_EXERCISE DESCRIPTION_
Beginning with the line below that contains "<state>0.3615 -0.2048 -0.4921" and ending with the line that contains "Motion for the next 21", copy every line exactly. Copy nothing else.

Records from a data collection
● ● ●
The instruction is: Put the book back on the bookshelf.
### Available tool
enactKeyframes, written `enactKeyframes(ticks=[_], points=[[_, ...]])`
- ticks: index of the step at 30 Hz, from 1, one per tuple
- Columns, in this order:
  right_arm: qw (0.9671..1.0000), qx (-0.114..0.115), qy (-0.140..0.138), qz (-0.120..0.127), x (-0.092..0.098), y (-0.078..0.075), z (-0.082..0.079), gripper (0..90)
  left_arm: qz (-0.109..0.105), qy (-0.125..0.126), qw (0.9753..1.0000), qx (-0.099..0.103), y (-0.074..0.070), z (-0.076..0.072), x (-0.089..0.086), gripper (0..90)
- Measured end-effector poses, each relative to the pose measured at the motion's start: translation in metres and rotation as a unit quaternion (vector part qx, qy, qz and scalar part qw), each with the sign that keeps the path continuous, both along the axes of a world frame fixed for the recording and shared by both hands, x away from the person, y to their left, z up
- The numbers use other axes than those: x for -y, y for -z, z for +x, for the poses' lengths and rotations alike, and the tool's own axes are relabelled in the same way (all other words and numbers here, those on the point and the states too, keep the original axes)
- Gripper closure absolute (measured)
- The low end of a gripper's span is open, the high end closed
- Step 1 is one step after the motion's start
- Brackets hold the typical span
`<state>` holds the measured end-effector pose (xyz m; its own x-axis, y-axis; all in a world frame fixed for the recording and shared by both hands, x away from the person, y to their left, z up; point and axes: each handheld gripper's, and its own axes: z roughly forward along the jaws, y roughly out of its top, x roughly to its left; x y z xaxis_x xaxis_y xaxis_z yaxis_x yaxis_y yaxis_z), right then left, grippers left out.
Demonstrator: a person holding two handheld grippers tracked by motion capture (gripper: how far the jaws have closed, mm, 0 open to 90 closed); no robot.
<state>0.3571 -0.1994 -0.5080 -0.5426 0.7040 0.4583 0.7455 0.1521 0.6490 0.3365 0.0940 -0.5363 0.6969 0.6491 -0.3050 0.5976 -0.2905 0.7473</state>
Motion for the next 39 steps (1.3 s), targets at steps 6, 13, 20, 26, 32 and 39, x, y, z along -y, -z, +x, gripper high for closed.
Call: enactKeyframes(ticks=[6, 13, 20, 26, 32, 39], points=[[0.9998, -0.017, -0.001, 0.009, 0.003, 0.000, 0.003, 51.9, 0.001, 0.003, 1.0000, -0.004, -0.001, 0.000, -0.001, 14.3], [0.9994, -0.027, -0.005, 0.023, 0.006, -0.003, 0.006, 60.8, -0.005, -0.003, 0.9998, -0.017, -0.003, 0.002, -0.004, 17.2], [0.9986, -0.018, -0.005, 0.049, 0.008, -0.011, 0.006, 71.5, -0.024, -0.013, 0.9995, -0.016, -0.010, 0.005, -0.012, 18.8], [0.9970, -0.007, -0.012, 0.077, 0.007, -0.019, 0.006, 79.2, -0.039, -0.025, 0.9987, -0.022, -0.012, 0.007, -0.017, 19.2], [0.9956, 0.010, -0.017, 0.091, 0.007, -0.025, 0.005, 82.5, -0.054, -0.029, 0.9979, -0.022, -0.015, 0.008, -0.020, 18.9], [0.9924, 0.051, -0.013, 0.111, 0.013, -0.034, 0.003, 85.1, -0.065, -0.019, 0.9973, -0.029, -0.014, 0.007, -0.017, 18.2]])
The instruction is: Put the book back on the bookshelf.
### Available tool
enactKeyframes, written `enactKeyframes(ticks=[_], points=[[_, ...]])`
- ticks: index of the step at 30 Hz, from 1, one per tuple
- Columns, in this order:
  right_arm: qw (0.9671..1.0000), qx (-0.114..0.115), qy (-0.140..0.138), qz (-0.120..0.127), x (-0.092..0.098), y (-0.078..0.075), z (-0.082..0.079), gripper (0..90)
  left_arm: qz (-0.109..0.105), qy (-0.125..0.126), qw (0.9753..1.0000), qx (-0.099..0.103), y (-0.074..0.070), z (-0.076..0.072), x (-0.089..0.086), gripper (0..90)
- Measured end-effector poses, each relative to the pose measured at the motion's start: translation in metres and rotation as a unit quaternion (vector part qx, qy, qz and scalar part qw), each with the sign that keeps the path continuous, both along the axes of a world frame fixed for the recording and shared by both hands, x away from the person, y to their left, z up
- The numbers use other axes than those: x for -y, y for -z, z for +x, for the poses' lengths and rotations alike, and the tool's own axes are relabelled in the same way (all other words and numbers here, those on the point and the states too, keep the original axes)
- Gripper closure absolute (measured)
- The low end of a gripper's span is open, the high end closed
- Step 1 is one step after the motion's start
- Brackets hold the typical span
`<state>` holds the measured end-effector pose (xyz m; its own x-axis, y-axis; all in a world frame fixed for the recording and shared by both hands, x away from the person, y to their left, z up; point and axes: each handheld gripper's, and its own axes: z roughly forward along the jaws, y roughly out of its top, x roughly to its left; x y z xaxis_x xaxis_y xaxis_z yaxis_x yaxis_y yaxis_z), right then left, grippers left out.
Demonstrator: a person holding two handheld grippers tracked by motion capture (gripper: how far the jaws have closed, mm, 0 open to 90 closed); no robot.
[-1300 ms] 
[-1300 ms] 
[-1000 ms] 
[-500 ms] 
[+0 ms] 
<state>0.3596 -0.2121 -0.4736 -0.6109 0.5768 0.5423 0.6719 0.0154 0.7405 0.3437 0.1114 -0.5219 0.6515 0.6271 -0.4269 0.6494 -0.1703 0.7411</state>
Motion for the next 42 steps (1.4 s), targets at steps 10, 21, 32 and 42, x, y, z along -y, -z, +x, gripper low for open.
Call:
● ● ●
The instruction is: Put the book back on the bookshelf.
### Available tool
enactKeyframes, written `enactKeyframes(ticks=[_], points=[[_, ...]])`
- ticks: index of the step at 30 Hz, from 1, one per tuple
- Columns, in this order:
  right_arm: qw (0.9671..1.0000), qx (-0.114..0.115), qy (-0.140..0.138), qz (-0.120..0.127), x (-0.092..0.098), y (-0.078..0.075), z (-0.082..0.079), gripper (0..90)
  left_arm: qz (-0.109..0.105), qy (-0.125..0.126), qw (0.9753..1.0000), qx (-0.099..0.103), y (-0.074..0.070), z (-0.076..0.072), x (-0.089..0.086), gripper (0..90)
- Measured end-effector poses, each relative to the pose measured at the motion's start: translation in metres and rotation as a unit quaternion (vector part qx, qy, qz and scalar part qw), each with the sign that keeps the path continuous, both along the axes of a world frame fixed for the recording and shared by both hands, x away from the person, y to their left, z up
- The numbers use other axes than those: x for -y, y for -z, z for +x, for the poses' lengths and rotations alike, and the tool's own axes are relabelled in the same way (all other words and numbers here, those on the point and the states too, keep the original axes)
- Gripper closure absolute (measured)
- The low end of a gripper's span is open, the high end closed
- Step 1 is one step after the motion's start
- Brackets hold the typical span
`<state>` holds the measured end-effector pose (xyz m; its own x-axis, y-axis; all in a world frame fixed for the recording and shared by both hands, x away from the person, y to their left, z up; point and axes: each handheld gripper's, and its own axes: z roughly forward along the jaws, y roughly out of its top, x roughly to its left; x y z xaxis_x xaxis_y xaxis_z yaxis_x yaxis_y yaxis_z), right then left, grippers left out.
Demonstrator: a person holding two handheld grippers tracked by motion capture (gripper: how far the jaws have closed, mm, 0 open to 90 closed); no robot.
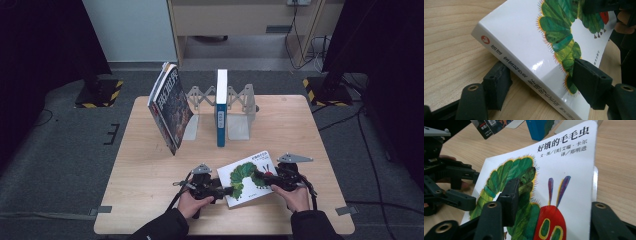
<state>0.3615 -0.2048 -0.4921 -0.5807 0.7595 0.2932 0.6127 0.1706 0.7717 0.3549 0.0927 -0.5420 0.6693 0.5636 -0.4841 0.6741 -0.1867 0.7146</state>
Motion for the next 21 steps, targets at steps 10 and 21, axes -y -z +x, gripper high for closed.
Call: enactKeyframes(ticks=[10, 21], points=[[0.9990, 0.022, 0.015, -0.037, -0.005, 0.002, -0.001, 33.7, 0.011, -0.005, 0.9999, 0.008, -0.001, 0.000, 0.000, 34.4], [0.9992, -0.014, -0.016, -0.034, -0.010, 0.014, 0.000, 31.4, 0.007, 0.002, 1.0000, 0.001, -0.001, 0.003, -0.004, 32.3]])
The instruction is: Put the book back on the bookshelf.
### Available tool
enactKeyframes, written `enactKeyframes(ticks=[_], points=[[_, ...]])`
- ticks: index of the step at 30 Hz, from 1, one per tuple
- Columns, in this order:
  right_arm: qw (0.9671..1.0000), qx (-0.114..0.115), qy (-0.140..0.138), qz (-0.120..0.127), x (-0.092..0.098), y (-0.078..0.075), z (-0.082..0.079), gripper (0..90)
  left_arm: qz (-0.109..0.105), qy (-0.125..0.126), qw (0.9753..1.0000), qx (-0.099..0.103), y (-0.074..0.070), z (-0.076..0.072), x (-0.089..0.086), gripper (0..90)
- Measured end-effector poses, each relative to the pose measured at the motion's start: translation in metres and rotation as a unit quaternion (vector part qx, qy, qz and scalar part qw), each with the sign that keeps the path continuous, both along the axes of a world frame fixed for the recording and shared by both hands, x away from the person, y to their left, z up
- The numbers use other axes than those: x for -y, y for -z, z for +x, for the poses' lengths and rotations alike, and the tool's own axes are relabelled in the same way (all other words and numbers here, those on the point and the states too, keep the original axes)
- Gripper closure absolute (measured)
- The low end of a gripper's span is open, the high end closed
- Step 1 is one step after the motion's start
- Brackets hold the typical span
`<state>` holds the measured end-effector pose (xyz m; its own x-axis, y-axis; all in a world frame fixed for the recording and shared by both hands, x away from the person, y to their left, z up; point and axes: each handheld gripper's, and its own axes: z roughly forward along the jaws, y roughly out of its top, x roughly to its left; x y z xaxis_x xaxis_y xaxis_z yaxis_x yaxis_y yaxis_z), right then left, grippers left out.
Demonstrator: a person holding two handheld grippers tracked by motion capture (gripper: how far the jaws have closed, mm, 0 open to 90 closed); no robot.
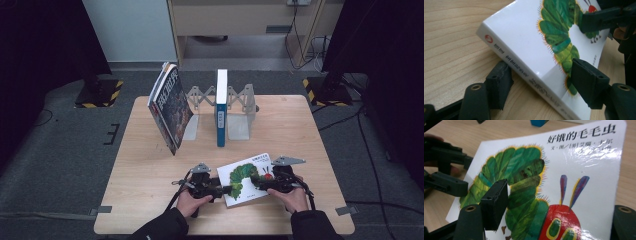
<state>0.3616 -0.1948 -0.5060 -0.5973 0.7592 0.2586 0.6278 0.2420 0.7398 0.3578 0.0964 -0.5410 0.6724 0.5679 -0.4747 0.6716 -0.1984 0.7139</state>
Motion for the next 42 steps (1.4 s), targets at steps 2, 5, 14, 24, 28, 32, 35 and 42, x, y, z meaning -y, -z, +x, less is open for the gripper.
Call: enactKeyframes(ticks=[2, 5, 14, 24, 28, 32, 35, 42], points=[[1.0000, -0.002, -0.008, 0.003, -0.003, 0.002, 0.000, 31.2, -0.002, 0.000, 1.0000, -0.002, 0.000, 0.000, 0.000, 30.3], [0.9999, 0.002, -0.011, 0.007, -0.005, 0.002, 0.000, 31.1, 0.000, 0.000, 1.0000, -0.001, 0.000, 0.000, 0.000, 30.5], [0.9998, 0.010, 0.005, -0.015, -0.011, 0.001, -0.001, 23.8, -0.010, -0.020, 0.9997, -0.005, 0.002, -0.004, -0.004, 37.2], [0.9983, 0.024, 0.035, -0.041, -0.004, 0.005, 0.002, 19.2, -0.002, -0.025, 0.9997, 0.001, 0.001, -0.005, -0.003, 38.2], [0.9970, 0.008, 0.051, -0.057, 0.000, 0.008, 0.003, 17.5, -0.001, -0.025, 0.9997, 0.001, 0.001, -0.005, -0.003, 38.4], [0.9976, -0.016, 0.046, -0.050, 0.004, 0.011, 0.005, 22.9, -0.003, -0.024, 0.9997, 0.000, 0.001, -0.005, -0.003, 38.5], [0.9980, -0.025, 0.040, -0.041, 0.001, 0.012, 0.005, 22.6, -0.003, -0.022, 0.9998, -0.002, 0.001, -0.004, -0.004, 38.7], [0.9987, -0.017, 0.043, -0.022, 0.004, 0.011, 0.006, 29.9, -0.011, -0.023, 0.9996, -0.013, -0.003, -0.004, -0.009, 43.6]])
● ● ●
_TASK RESPONSE_
<state>0.3615 -0.2048 -0.4921 -0.5807 0.7595 0.2932 0.6127 0.1706 0.7717 0.3549 0.0927 -0.5420 0.6693 0.5636 -0.4841 0.6741 -0.1867 0.7146</state>
Motion for the next 21 steps, targets at steps 10 and 21, axes -y -z +x, gripper high for closed.

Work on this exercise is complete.